Therefore, for Müller, one cannot maintain that the LXX is merely a translation and a secondary witness as compared to the Hebrew Bible. If the Christian Bible includes both the OT and the NT, and the OT version most often referred to in the NT is the LXX, then in the “biblical theological context” of Scripture, the LXX cannot be ignored and must at least be considered part of the Christian canon. In fact, in a historical perspective, Müller argues that the LXX became the OT of the NT for the early church to an even greater extent than the Biblia Hebraica.61 He concludes, “For the New Testament authors, the original text, that is, the text they drew on, was primarily the Septuagint.”62 For these reasons Müller believes it was a fatal mistake for the Church to put aside the LXX in favor of the Hebrew-Aramaic text.63
It should be noted that Müller disagrees with Gese and his colleague Peter Stühlmacher on several important points. First, Müller believes that the boundaries of the Hebrew canon were firmly established before the beginning of the Christian era.64 Second, and related to the previous point, he affirms that “the Septuagint’s part in the Christian reception of the Old Testament did not imply the inclusion of the Old Testament Apocrypha in line with the books contained in the Biblia Hebraica.”65 Third, Müller sees the OT and the NT as two poles and seems to emphasize the meaning in both contexts and the fulfillment of the OT in the NT more than Gese and Stühlmacher, who to a greater degree than Müller see Scripture as a developing tradition and emphasize the endless pressure of the tradition to change and adapt.66
In these regards Müller’s position seems to be similar to Robert Hanhart, whom he quotes several times in his work. Hanhart disagrees with Hengel’s “open canon” view that is discussed above in this article, and he argues convincingly on the basis of the evidence from the prologue of Jesus Ben Sirach, Josephus, Qumran, and the NT that there was a relatively well-defined Hebrew canon in Alexandria in the second century BCE. He believes “in the realm of pre-Christian Judaism of the Hellenistic period that all the writings of the ‘Palestinian canon’ transmitted in the Masoretic tradition already possessed the canonical status of ‘Holy Scripture.’”67
In summary Müller proposes that the LXX should be the OT of the church, like proponents of the previous view.
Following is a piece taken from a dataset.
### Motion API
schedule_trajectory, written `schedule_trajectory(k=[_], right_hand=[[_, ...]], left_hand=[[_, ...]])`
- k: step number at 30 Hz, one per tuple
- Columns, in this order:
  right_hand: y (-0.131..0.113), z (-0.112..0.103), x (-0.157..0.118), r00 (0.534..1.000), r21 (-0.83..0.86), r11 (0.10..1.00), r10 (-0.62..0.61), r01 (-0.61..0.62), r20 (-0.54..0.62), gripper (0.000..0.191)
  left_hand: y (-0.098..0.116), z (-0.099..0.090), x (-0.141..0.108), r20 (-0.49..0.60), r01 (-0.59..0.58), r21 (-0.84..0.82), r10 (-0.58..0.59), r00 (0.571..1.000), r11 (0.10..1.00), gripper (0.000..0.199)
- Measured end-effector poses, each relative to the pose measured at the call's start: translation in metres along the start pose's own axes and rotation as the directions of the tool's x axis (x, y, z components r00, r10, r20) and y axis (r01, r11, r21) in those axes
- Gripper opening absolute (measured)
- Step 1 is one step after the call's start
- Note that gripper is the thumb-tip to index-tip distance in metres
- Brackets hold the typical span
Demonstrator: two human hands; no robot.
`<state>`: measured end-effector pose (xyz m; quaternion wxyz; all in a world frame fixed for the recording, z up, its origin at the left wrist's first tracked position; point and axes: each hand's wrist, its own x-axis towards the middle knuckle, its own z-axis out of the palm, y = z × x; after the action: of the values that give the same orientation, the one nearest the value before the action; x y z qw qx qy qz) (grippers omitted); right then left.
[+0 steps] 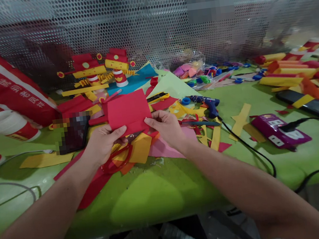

However, unlike proponents of the “LXX Priority and Canon” view, Müller and Hanhart do not believe that the canon of the Christian OT should be the larger LXX canon, but rather the Hebrew canon. I call this position “LXX Priority, Hebrew Canon.”
1.3. Hebrew Priority and Canon, LXX Bridge
A third group of scholars believes that the LXX is something like a bridge between the authoritative, original OT Ur-text and the NT. They believe that the LXX was the Bible of the early church, by virtue of it being in a language that they could read, but they would not agree with the proponents of the previous two views that it also should be the main form of the authoritative Bible for the contemporary church. They recognize that the early Christian communities promoted the translation of the Bible into vernacular languages, and these communities give no evidence of being chained to the Hebrew Bible; for these early Christian communities the new versions of the Bible were “not merely an aid to understanding the text but they replaced the original with authority.”68 They argue that the LXX was very influential and important in the early church’s interpretation of the OT and acknowledge that it was in a very real sense the Bible of the Early Church, but they still acknowledge that the authority of the LXX is ultimately derived from the underlying Hebrew original of which it is a translation and reflection. They would agree with James Barr’s warning that biblical theologians dare not “pass without substantial temporal interval from the main body of the Old Testament into the New. There is . . . a time of ripening, as it were, in which the Old Testament is able to develop its effects historically within the life, history and thought of a historical people.”69 For these biblical theologians the LXX would be a part of that development and could at some points reflect the developing theology of Judaism between the OT and the NT. Furthermore, in contexts where the LXX differs from the Hebrew the LXX reading may be an interpretive or theological rendering of the original, which the NT authors could employ, believing the LXX rendering is consistent with the intent of the original context (or at least the theology of the Hebrew Scriptures) and thus approving the theological content of the translation. For these scholars the LXX was the OT of the early church, and yet at the same time it is a translation of the Hebrew original and provides a link or bridge for Christians between the NT and the Hebrew original. This seems to be the position of Jobes and Silva, in their book, Invitation to the Septuagint. They write
One must appreciate that the continuity and development of thought between the Old and New Testaments is of particular concern for biblical theology. The Septuagint provides essential, but often overlooked, theological links that would have been familiar to Christians of the first century, but are not so obvious in the Hebrew version. . . .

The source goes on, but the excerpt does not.